- Born: 1982 (age 43–44) Chengdu, China
- Occupation: Classical violinist

= Ning Feng =

Chinese violinist

Ning Feng (宁峰, born 1982) is a Chinese violinist. He was born in Chengdu, China, and is based in Berlin.

==Career==

Ning Feng began playing the violin as a child. Shortly after his fourth birthday, he began studying with Hu Weimin at the Sichuan Conservatory of Music. He later studied at the Royal Academy of Music in London under Hu Kun, the son of Hu Weimin. Ning became the first student at the academy to receive a mark of 100% for a final recital.

After that, he studied with Antje Weithaas in Berlin, at the Hanns Eisler School of Music. He went on to win prizes at the 2003 International Joseph Joachim Violin Competition in Hanover, Queen Elisabeth Competition, and Yehudi Menuhin International Competition for Young Violinists, and was First Prize winner of the 2005 Michael Hill International Violin Competition (New Zealand). In 2006 he was awarded first prize in the Paganini Competition.

In 2012, he founded the Dragon Quartet, in which he plays first violin, and he performs regularly with this ensemble, as well as with major local and international orchestras.

Ning Feng plays a 1710 Stradivarius violin, known as the "Vieuxtemps Hauser", on private loan, kindly arranged by Premiere Performances of Hong Kong and plays on strings by Thomastik-Infeld, Vienna.

He has performed as a soloist with many internationally known orchestras, including the Budapest Festival Orchestra, Hong Kong Philharmonic, Los Angeles Philharmonic, the Frankfurt Radio Symphony, the Royal Philharmonic, the City of Birmingham Symphony Orchestra, the China Philharmonic, the Royal Scottish National Orchestra, and others. He has worked with Iván Fischer, Jaap van Zweden, Mirga Gražinytė-Tyla, Yu Long, Vasily Petrenko, Yeruham Scharovsky, and many other conductors.

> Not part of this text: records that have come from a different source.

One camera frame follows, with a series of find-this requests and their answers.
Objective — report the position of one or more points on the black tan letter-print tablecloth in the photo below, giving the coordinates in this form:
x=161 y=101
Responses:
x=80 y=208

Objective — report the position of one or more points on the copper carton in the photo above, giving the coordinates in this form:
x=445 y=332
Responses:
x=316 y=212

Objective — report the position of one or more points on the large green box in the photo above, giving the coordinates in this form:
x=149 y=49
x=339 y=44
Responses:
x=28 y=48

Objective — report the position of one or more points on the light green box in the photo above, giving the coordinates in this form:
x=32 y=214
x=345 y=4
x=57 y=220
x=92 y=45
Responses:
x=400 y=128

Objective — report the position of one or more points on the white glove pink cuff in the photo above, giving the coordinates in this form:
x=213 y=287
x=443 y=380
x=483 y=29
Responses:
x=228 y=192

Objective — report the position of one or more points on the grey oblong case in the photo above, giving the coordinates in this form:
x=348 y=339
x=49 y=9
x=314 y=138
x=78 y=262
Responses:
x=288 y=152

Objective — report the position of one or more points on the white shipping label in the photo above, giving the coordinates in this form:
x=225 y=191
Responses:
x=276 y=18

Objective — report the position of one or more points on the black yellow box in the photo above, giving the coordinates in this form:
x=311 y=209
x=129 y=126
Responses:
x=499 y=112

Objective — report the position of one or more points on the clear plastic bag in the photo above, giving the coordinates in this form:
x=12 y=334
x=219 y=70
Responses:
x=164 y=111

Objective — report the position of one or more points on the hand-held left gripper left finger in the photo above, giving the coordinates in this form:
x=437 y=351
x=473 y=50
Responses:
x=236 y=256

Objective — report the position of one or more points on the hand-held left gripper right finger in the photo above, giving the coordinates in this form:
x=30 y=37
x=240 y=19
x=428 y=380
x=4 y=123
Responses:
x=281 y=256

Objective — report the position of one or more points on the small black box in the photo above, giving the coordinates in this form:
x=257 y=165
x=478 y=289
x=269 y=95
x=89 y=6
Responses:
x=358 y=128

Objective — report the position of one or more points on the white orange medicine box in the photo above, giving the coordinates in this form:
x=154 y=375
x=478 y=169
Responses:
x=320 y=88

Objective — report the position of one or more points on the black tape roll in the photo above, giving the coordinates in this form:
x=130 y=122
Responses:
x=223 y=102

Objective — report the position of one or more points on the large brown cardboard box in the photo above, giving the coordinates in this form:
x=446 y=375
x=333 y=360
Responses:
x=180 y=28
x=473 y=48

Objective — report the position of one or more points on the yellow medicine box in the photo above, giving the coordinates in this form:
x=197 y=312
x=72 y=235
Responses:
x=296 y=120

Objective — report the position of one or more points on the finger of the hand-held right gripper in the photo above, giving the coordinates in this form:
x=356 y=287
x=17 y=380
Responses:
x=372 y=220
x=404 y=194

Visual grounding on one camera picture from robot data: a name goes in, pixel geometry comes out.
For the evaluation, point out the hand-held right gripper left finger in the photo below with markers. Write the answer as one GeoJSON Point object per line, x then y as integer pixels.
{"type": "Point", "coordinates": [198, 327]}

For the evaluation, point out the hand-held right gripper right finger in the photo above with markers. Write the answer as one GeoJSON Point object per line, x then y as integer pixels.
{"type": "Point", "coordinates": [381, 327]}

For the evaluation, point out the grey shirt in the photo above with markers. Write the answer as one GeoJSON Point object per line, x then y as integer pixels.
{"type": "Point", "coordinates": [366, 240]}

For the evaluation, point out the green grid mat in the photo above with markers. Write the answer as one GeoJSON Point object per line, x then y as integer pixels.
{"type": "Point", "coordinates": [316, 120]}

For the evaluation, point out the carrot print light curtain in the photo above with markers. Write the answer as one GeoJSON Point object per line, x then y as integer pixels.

He is actively involved in education as well as performing. He holds the post of violin tutor at Hochschule für Musik "Hanns Eisler", Berlin, is guest professor at the Central Conservatory of Music, Beijing, and teaches at the Royal Northern College of Music in Manchester, UK.

== Recordings ==

Ning Feng records for Channel Classics Records, and has notably recorded Bach's Sonatas and Partitas for solo violin, in the first recording by a Chinese violinist, violin concertos by Bruch and Tchaikovsky, and two CDs of solo violin works by Bartók, Prokofiev, and Hindemith, and by Milstein, Berio, Paganini, and others.